Mettre le savoir en pratique: une stratégie d'innovation élargie pour l'Union européenne

2006/2274(INI)

Le document de travail des services de la Commission passe en revue les progrès réalisés depuis 2005 dans le domaine des politiques communautaires en faveur de l'innovation. Il donne un aperçu du travail accompli pour atteindre les objectifs fixés dans la communication de 2005 intitulée «Davantage de recherche et d'innovation - Investir pour la croissance et l'emploi: Une approche commune» et la communication de 2006 intitulée «Mettre le savoir en pratique: une stratégie d'innovation élargie pour l'Europe».

L'évaluation présentée dans ce document montre que, depuis 2005, la politique d'innovation s’est progressivement affirmée comme l’une des priorités politiques de l'UE et qu’elle est largement reconnue comme un facteur clé de la compétitivité, la croissance de la productivité et la durabilité. Il est également admis que la coopération européenne renforcée constitue le moyen d'exploiter pleinement le potentiel d'innovation et la créativité de l'Europe dans toute sa diversité. Mais l’évaluation montre aussi que les progrès dans le traitement de chacune des faiblesses identifiées en vue d’améliorer l’environnement réglementaire en faveur de l'innovation ont été inégaux. Un certain nombre de faiblesses importantes demeurent, en particulier dans le domaine des droits de propriété intellectuelle (DPI).

Le soutien à l'innovation s'est solidement ancré dans la politique de cohésion et a été intégré dans un large éventail de programmes de financement de l'UE (par exemple, le 7ème Programme cadre en matière de R&D, le programme-cadre pour l'innovation et la compétitivité PIC, le programme LIFE, le programme « Apprentissage tout au long de la vie »). Toutefois, la mise en œuvre de ces programmes est réalisée par plus de 20 comités avec la participation de quelque sept directions générales de la Commission. Quant à la mise en œuvre, elle est assurée par quatre agences de l'exécutif, le FEI et un certain nombre de directions générales. En 2006, cette situation a suscité un appel du Conseil en faveur d’une plus grande synergie entre ces programmes de financement.

En effet, d'autres changements dans la gamme, le nombre d’instruments de l'UE et les politiques utilisées pour soutenir l'innovation semblent nécessaires, notamment pour promouvoir la cohérence entre les instruments et les compléter ou de les étendre pour couvrir également induite par la demande de mesures d'innovation.
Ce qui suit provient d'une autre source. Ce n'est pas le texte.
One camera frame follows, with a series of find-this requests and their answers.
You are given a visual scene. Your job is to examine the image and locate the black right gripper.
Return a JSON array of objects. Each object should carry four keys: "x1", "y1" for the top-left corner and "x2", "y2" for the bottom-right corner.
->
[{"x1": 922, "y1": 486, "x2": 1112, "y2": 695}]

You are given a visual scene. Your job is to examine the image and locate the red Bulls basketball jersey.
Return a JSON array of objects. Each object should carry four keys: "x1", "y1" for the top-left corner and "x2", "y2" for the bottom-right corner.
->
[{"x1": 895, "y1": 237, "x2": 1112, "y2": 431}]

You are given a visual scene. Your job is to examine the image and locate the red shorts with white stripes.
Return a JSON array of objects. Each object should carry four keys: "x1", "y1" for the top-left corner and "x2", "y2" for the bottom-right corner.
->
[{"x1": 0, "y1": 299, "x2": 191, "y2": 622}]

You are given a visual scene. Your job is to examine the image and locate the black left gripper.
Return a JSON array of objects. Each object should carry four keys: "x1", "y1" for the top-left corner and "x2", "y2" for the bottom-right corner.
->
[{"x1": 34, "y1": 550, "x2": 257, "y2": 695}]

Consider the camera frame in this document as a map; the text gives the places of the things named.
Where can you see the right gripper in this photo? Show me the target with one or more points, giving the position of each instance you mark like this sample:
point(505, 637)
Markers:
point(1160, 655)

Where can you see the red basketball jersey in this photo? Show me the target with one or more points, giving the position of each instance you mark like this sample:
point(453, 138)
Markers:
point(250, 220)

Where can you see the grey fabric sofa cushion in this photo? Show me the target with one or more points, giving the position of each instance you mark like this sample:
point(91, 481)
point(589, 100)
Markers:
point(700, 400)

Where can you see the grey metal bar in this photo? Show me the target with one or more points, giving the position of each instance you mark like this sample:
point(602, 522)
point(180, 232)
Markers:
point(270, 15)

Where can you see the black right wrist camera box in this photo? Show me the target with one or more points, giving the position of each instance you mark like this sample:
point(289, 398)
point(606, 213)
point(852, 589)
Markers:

Afin d'améliorer l'élaboration des politiques, le besoin se fait sentir d’une meilleure évaluation de l'impact des actions. Pour cela, il serait nécessaire d'identifier ex-ante et beaucoup plus en détail les problèmes à traiter, de manière à mieux évaluer l'impact de l'action devant être mesuré par la suite.

En outre, la dimension croissante de l'innovation dans un large éventail de domaines politiques fait courir le risque d’une dilution du concept dès lors que toutes les nouvelles mesures politiques envisagées sont présentées comme étant liées à l'innovation.

Le degré de connectivité et de communication entre les différents éléments nationaux, régionaux et locaux des systèmes d'innovation doit aussi être accru, afin de renforcer la collaboration entre les parties prenantes.

Enfin, le grand intérêt pour l'Année européenne de la créativité et l'innovation en 2009, avec des centaines de projets innovants financés par des programmes nationaux et européens, témoigne de ce que l'Année européenne annonce d’ores et déjà la prise de conscience générale ainsi qu’un débat politique sur le rôle de la créativité et l'innovation dans la société et l'économie.